About this task:
Wherever the string "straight" appears in the entries below, return the line that holds it.

Records supplied:

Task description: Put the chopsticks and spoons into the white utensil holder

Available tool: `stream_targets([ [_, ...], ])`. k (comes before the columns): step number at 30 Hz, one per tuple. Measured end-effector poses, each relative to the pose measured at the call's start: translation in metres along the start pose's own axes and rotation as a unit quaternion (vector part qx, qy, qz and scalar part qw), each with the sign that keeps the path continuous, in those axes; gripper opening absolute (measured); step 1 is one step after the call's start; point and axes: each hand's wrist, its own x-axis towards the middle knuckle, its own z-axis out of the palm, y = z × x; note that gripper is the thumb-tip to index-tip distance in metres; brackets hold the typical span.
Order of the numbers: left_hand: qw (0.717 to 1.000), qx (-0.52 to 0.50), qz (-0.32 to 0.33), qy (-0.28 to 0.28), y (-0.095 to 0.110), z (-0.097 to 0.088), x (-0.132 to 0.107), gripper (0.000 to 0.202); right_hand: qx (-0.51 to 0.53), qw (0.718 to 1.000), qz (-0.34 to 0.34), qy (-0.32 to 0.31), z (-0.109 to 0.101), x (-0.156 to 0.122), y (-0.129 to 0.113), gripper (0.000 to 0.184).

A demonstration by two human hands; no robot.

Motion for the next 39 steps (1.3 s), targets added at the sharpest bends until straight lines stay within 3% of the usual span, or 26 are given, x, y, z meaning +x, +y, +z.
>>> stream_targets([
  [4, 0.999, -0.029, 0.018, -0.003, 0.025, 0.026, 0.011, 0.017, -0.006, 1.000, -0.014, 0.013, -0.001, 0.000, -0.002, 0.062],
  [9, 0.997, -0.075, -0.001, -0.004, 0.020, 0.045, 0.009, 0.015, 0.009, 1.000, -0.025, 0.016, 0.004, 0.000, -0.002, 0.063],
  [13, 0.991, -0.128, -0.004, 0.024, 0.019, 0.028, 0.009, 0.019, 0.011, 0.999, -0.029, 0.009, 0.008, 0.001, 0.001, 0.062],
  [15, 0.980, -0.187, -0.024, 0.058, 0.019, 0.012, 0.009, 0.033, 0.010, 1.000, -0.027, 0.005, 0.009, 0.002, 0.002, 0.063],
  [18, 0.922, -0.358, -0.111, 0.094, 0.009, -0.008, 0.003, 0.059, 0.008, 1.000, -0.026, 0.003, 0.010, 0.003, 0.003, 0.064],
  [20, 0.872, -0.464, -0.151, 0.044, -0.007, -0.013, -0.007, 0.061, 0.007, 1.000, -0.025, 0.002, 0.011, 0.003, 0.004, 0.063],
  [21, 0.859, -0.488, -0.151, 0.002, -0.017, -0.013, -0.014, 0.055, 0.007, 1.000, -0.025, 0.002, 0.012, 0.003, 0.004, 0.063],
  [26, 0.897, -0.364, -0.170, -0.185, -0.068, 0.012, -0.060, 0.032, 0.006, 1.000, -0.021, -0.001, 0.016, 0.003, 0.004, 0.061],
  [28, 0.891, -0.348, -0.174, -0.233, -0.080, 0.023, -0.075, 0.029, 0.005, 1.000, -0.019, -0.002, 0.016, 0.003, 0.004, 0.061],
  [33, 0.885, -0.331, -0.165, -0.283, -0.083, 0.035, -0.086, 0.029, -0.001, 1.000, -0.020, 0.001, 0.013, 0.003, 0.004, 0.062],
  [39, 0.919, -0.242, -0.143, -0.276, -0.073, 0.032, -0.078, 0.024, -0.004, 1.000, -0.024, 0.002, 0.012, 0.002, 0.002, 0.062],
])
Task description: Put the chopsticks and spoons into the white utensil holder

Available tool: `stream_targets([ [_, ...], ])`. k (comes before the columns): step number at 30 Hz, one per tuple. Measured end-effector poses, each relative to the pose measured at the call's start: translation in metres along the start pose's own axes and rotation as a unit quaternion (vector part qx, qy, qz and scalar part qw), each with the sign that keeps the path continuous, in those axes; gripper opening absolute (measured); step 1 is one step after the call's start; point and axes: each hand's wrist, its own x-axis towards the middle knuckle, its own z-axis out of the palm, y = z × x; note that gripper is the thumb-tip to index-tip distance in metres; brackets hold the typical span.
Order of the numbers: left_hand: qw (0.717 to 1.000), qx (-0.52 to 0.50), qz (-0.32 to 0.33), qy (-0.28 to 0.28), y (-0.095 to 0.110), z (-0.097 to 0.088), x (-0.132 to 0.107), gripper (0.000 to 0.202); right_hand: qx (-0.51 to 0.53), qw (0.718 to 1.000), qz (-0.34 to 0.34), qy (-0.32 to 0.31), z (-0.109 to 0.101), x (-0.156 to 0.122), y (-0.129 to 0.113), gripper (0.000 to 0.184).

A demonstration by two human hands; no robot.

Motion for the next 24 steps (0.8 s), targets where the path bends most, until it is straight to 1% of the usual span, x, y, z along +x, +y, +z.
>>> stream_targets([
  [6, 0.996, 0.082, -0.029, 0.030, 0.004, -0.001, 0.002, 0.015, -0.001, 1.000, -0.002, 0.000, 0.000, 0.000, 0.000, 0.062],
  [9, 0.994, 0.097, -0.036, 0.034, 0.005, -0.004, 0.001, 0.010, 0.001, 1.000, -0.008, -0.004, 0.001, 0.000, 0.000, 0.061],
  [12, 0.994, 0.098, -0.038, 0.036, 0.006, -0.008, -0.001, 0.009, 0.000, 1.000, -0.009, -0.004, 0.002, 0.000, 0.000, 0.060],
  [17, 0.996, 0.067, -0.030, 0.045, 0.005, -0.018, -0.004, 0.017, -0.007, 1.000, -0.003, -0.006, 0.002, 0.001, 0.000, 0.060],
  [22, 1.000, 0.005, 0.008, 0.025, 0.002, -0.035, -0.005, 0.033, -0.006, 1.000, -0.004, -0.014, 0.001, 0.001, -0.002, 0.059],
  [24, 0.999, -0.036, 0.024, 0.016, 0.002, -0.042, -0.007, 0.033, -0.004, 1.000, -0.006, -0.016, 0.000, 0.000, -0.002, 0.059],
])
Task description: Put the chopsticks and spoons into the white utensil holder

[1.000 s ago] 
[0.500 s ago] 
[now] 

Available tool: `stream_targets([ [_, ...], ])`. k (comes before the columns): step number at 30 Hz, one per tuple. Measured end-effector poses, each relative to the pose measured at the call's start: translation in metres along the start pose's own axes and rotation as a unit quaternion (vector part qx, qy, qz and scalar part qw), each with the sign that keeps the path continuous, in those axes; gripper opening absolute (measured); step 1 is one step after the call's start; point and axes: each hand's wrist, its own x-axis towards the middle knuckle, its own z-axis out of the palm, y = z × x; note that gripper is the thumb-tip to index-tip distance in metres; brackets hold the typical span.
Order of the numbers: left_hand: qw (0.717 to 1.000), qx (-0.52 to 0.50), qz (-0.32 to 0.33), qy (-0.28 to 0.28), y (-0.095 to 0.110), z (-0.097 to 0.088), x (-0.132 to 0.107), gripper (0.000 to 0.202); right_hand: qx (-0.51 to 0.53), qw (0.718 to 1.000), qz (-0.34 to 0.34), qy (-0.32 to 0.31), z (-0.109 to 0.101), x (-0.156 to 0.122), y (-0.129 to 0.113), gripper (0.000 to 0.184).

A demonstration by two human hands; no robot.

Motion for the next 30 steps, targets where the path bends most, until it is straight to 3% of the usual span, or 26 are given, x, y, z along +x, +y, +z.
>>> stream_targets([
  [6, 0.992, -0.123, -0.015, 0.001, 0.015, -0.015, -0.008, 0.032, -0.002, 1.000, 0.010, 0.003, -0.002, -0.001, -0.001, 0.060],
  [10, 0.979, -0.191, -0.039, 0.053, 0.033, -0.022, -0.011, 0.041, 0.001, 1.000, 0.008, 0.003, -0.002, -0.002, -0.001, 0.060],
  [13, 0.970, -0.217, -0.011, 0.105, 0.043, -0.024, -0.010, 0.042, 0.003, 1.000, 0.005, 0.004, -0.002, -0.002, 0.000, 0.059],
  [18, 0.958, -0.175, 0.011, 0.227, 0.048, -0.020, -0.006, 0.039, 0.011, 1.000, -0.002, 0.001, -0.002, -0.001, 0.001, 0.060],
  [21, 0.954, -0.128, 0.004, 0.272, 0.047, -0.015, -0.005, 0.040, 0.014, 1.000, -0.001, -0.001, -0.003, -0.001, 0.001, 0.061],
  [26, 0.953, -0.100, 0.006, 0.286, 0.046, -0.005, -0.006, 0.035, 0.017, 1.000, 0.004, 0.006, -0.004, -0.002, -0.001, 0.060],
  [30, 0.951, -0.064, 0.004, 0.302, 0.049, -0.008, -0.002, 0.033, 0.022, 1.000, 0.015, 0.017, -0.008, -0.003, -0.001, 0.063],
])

Solution below:
Motion for the next 39 steps (1.3 s), targets added at the sharpest bends until straight lines stay within 3% of the usual span, or 26 are given, x, y, z meaning +x, +y, +z.
Motion for the next 24 steps (0.8 s), targets where the path bends most, until it is straight to 1% of the usual span, x, y, z along +x, +y, +z.
Motion for the next 30 steps, targets where the path bends most, until it is straight to 3% of the usual span, or 26 are given, x, y, z along +x, +y, +z.

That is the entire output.